July 21, 2017

UMANA conference 2017: “Help Ukrainians help themselves”


John Leshchuk

UMANA members and guests, many in Ukrainian “vyshyvanky” at the Ukrainian Embassy.

CHICAGO – The Ukrainian Medical Association of North America (UMANA) held its 44th Scientific Conference and 37th Assembly of Delegates on Wednesday through Saturday, June 14-18, at the Key Bridge Marriott Hotel in Arlington, Va. The theme of the biennial convention was “Rehabilitation and Reintegration – Helping Ukrainians Help Themselves.”

The conference was dedicated to familiarizing participants with Ukraine’s health care challenges in the face of ongoing war, economic instability and political reform. This is a time of great anxiety but also one of great promise and opportunity. Continuing hostilities in eastern Ukraine are inflicting debilitating military and civilian casualties, raising the demand for rehabilitation medicine. Survivors are in need of services to reintegrate them back into society as useful and productive citizens.

Bringing individual injured soldiers to Western medical institutions for therapy is an emotional, expensive and labor-intensive undertaking. Only a tiny group of the most severely injured can be treated in institutions like the Walter Reed Army Medical Center. All experts agree that rehabilitative therapy works best when applied sooner and closer to the areas of need, closer to patients’ families and closer to avenues of long-term support. As a Ukrainian medical society, UMANA is closely tied to colleagues in Ukraine as we seek to understand the nature and scope of the problems they face so that we can offer appropriate assistance, while also learning from their now extensive experience in caring for traumatized populations.

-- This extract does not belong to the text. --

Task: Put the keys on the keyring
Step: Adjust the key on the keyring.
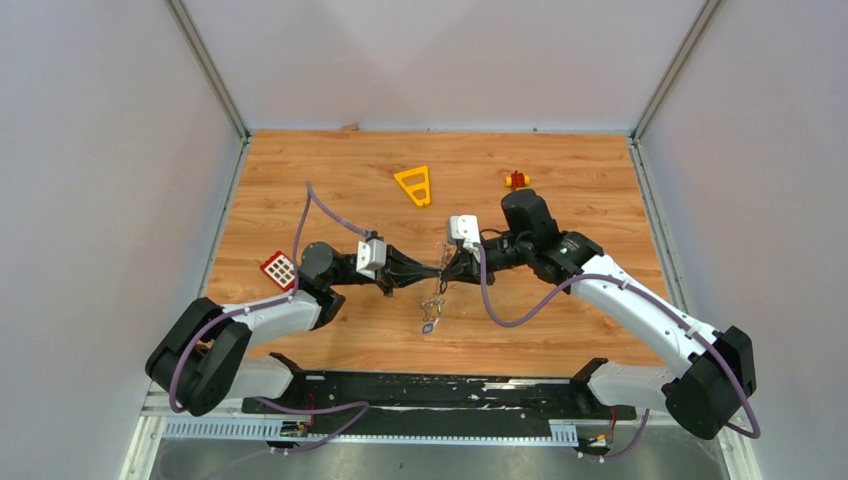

This year’s UMANA conference was unique in many ways.

At the Embassy of Ukraine (from left) Ambassador Valeriy Chaly and Verkhovna Rada Chair Andrii Parubiy greet UMANA members and guests.

Maria Hrycelak

At the Embassy of Ukraine (from left) Ambassador Valeriy Chaly and Verkhovna Rada Chair Andrii Parubiy greet UMANA members and guests.

To ensure wide participation, non-profit foundations responded with generous grant support. Donors included the Ukrainian Catholic Education Foundation (UCEF), Kyiv Mohyla Foundation of America (KMFA), the Heritage Foundation 1st Security Savings Bank, Selfreliance Foundation, UMANA Foundation and Yuri Deychakiwsky, M.D.

Next, the conference was honored to welcome two distinguished guests from Ukraine, acting Minister of Health Ulana Suprun, M.D., and Vadim Sviridenko, commissioner of the president of Ukraine for rehabilitation of ATO (Anti-terrorist Operation) wounded veterans.

Furthermore, the gathering was truly international in scope, encompassing speakers from the United States, Canada and Ukraine. For three days, a distinguished faculty of nearly 20 presenters experienced in rehabilitation and occupational medicine informed an audience of over 70 confreres on war trauma medicine, physical medicine and rehabilitation, post-traumatic stress disorder, effects of limb loss on young lives and their reintegration into their new realities.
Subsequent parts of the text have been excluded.